* [BRIEF]: Number of lines below with the word "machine": state it and write nothing more.

* [THE DATA]:
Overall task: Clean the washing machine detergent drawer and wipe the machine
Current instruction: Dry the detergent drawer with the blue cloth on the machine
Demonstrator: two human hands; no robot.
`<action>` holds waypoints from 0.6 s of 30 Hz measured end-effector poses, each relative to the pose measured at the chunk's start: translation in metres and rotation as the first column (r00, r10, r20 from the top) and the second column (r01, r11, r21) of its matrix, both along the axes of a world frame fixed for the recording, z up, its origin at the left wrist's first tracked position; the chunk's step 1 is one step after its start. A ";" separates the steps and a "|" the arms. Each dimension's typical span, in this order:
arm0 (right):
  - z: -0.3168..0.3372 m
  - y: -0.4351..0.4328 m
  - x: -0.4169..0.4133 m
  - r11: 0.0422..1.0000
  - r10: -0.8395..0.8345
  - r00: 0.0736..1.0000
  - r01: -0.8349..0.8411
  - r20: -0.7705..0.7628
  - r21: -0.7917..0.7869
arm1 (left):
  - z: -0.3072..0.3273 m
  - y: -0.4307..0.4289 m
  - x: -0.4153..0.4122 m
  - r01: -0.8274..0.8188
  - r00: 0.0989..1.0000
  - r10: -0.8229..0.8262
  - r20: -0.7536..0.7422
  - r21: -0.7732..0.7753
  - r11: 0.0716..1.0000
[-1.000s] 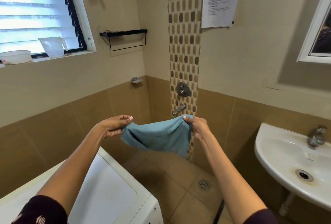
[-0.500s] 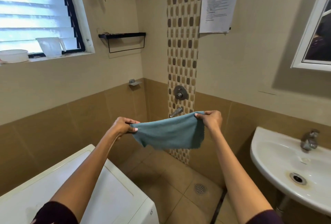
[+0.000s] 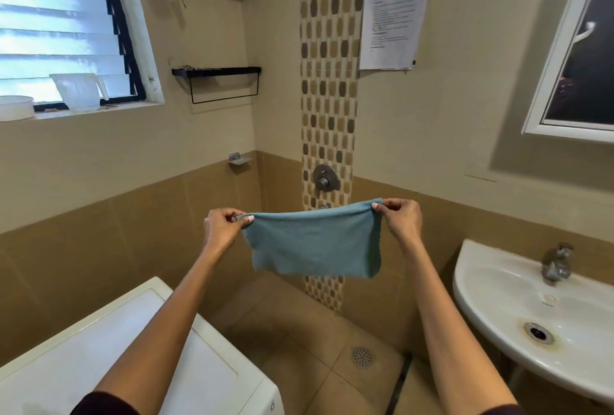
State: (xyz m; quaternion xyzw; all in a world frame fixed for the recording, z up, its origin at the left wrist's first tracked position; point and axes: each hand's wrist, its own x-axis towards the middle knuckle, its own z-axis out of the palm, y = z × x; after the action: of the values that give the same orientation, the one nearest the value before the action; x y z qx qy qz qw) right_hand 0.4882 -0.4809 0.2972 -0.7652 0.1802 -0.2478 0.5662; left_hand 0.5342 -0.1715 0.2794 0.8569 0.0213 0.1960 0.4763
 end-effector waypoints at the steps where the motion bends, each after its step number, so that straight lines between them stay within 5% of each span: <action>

* [THE COMPLETED TASK]: 2